Anecdote #2: Microsoft Word protects word documents by setting protection for the entire document 
and the user then selecting those parts of the document that are to have relaxed protection.  Then 
a single password is used to lock in the arrangement.  In ODF and OpenOffice, the selections to be 
protected are identified and they can be locked individually by passwords, with the rest of the 
document treated differently (or with yet another password).  It is very had to take a protected 
document that was created in one model and convert it to a *protected* document in the other model. 
 What is usually done is that each product ignores the protection settings from the other.  This is 
a model incompatibility.  That's a bigger deal, especially if it confounds something that is 
important to a very large number of users.

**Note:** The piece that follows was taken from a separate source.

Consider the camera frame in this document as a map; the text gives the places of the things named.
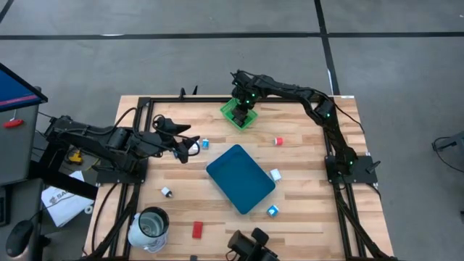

-----Original Message-----
From: VA [mailto:cuyfalls@hotmail.com] 
Sent: Wednesday, November 28, 2012 13:13
To: dennis.hamilton@acm.org; users@global.libreoffice.org
Subject: Re: [libreoffice-users] Re: [libreoffice-marketing] Good Article for LibreOffice

What I find maddening is that two document formats can be so similar, and 
yet remain so different. As Maxwell Smart would say, "missed by THAT much."

Virgil

-----Original Message----- 
From: Dennis E. Hamilton
Sent: Wednesday, November 28, 2012 1:27 PM
To: 'VA' ; 'Pedro' ; users@global.libreoffice.org
Subject: RE: [libreoffice-users] Re: [libreoffice-marketing] Good Article 
for LibreOffice

I don't understand the maddening aspect of this reaction.  I suppose I don't 
have to.

When ODF was developed at OASIS, one of the design points was to be based on 
the functionality of OpenOffice 1.x as it was at the time, starting from an 
XML format that was developed for that product.  It was explicitly ruled out 
of scope for the format to have counterparts of Microsoft Office document 
features.

When OOXML was developed, using the Open Packaging Conventions that were 
already used by Microsoft for a different project, a critical goal was to 
have fidelity-preserving, convertible features of legacy Microsoft Office 
documents.  There is also a strict version that doesn't include so much of 
the legacy accommodation and has some better feature provisions going 
forward.

There you have it.  ODF 1.0 then ODF 1.1 and now ODF 1.2.  Also, OOXML 
versions 1 through 3 (so far), although ODF changed more from ODF 1.1 to ODF 
1.2 (because of the addition of OpenFormula) than anything that happened to 
OOXML since the ISO OOXML version.

Neither of these are DocBook (an XML document format) or DITA or any other 
XML-carried document format.  None of that is surprising in any technical 
way: XML is not a document format, it is a markup format for extending and 
customizing into any number of document models and schemas.  XML by itself 
(unlike HTML, yet-another document format) doesn't establish any kind of 
document format whatsoever.

There was an ISO working group looking into the harmonization of document 
formats, especially with what could make better portability among 
OOXML-based and ODF-based software.  A recent report on the subject is 
rather interesting.  Look at 
<http://www.interoperability-center.com/en/dokumenten-iop-lab>.  The final 
report on Document Profiling and a White Paper on Document Interoperability 
are listed in the "Publications" sidebar.

- Dennis

-----Original Message-----
From: VA [mailto:cuyfalls@hotmail.com]
Sent: Wednesday, November 28, 2012 06:56
To: Pedro; users@global.libreoffice.org
Subject: Re: [libreoffice-users] Re: [libreoffice-marketing] Good Article 
for LibreOffice

This is utterly maddening.

Based on Pedro's post, I ran a simple test. I created a document in Word
(.docx) and an identical document in LibO (.odt). I saved them both and then
extracted their contents using 7-zip Manager. I was amazed at how similar
the two document contents were, and yet how different. Neither document had
any of the binary smilie faces I've come to expect by opening a .doc
document in a text editor. All of the individual files contained formatting
codes in simple text. And, yet...

The maddening part is how two programs can create the same type of documents
(xml files saved in a zipped format) and yet remain so completely different.